Gardner investigated 10 investments a few of which I never heard of, such as Marshall-Wells and Cleveland Worsted Mills and several that I am familiar with including Studebaker, American Express and Disney. We should note that Buffett was and is a generalist. There is no industry theme associated with his investments.
Buffett, being a student of the great Benjamin Graham (See: https://shulmaven.blogspot.com/2023/08/my-review-of-seth-klarmans-ed-of-graham.html) who stressed corporate balance sheets as the central focus of investment analysis. Graham was looking for a margin of safety in buying companies that were trading below the value of their working capital, thereby buying the fixed assets for free.

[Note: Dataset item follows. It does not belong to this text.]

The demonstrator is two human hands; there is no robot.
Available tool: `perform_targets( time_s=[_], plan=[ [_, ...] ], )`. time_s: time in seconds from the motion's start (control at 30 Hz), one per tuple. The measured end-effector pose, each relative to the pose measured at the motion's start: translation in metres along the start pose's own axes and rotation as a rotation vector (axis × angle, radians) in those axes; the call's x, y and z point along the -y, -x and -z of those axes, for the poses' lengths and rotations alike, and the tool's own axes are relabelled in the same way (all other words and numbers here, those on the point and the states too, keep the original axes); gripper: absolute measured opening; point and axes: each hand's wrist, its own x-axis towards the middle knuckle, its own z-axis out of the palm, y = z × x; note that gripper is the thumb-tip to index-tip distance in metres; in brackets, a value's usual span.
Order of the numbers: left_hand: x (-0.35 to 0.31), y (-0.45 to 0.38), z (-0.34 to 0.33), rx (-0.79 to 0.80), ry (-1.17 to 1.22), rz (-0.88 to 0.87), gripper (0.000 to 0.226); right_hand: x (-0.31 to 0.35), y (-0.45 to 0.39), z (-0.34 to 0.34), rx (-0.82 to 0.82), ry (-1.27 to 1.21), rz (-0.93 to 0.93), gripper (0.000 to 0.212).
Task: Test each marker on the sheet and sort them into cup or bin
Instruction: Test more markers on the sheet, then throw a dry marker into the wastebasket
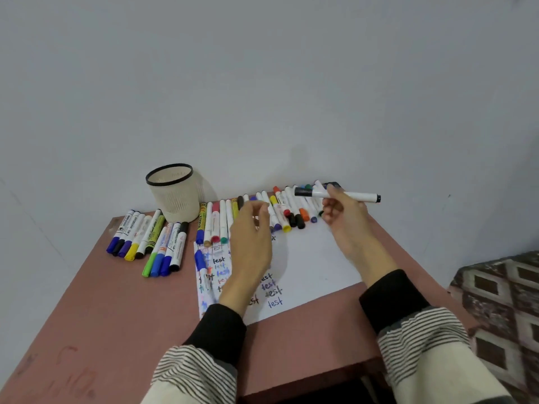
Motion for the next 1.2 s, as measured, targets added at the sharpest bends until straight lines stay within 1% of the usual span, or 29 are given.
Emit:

This, of course, was not the only factor, but it was significant.
Buffett’s early investments were balance sheet focused. However, he later focused on the importance of controlling the firm’s capital allocation process and the value intangible assets that did not appear on the balance sheet. In the case of American Express it was its brand name which did not take a hit after the company was victimized by the salad oil scandal of the mid-1960’s. In the case of Disney, it was its film library that was carried on the books at close to zero. Thus, instead of buying average companies at cheap prices, Buffett moved on to buying wonderful companies at a fair price. The other thing that Buffett did was to concentrate his investments. He went all in with some investments accounting for a third of his portfolio.
Now the question remains what an investor can do today. The average investor is not plagued by the curse of bigness. It is very difficult for an individual investment to move the needle in a large fund. Buffett himself has admitted that for years. Next the small investor can find unloved and uncovered stocks not on the radar screen of large institutional investors. Of course, this takes a lot digging and a lot of leg work but can be done. However, the one major disadvantage an investor faces today that Buffet didn’t face in the 1950’s is that the overall stock market is trading at levels where there are few companies that offer the margin of safety that Buffett had when he was starting out.